At 20 days I would feed about 30 mls three times a day, letting the crop empty between feeds.

This is a link to a thread that demonstrates different ways of feeding squabs: the syringe and balloon, the baggie method, the bent spoon...

http://www.pigeons.biz/forums/showthread.php?t=9682&referrerid=560

Cynthia


----------



## kommamus (Oct 4, 2008)

Thanks for your reply - he is doing fine now - won't drink though (i tried the dipping the beak method).. When should he start eating seeds? And as I'm forcefeeding him he gets a bit dirty around the beak - I try washing the food remains away, but should I give him a proper bath (he is still very afraid - so that might be impossible and far too stressful for him).. At what age are pigeons old enough to be released into the wild??


----------



## Skyeking (Jan 17, 2003)

You can wipe him off with a damp cloth, if he is feeling fit, he might even bathe on his own. Try putting a bowl (spill proof) of water in front of him, he might surprise you and drink and bathe, if it is warm enough.

It will take a week or longer to get him on an all seed diet, but start introducing the seed to him now, leave it sprinkled around him and in a deep bowl.

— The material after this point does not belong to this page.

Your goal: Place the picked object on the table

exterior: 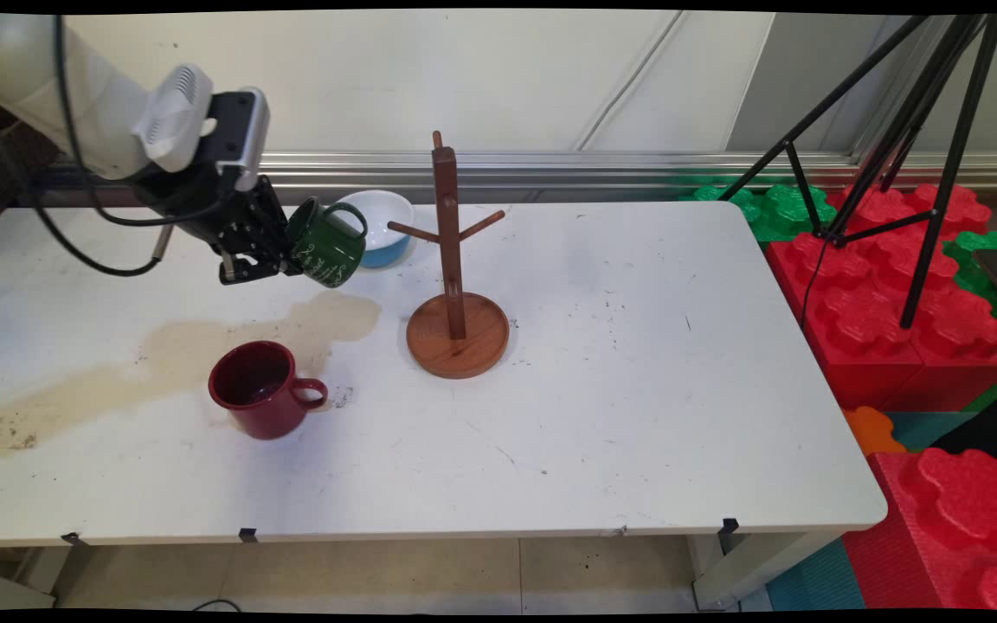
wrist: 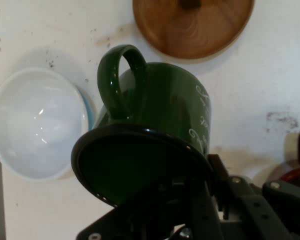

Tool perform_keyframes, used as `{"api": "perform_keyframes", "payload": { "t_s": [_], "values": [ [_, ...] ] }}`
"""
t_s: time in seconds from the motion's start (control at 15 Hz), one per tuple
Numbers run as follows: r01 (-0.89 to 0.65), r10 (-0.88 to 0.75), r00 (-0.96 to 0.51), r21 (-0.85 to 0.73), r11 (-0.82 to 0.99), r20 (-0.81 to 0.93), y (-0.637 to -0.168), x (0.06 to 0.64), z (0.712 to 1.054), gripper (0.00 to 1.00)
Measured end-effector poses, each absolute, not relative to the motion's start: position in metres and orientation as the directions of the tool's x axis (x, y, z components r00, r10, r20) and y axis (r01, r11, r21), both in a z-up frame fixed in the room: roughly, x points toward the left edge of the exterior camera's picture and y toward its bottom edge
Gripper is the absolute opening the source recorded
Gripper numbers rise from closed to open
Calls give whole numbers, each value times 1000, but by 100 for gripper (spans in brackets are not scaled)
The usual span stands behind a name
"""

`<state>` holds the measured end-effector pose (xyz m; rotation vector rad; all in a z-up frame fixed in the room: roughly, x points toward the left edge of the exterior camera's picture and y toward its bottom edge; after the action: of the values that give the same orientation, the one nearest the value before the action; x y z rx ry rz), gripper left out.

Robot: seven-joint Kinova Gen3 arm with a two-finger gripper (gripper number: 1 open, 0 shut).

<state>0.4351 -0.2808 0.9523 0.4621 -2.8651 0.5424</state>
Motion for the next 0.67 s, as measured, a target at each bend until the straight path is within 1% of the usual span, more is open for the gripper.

Move the seed around with your finger, so he can see it, that will help generate an interest.

They start slowly picking up seed, dropping it a few times, but once they get to aactually eating and swallowing one seed after the other they are weaned. Their tongue has to learn to work the seed back, as well as they're beaks getting used to picking it up.

At 6 weeks of age, he may be ready to be released, depends on his progress. Do you have a wildlife sanctuary anywhere near,where they can prepare him for release?


----------



## kommamus (Oct 4, 2008)

Thanks for your advise - he is now weaned and will have even less of being fed.. he still won't drink though, so I do force some water down him with pipette.. and I soak the seeds in water as well.. I have tried the beak in water thing a thousand times - but no.. He has now started vocalizing a lot, and nibbles on my hand and up my arm when i give him seeds in his cage - what does this mean?? Because he refuses to let me feed him, but seems to run after my arm.. with his wings up.. and squeaks.. And sometimes when he has his wings folded his one wing kind of twitches, or bobs up and down - but according to the vet he is fine.. it just looks strange..


----------



## Feefo (Feb 8, 2002)

He is identifying your fingers as the "parental beak", by squeaking and nuzzling the beak he is asking for food.

Try the syringe and balloon method, it sounds as if he would adapt to that. 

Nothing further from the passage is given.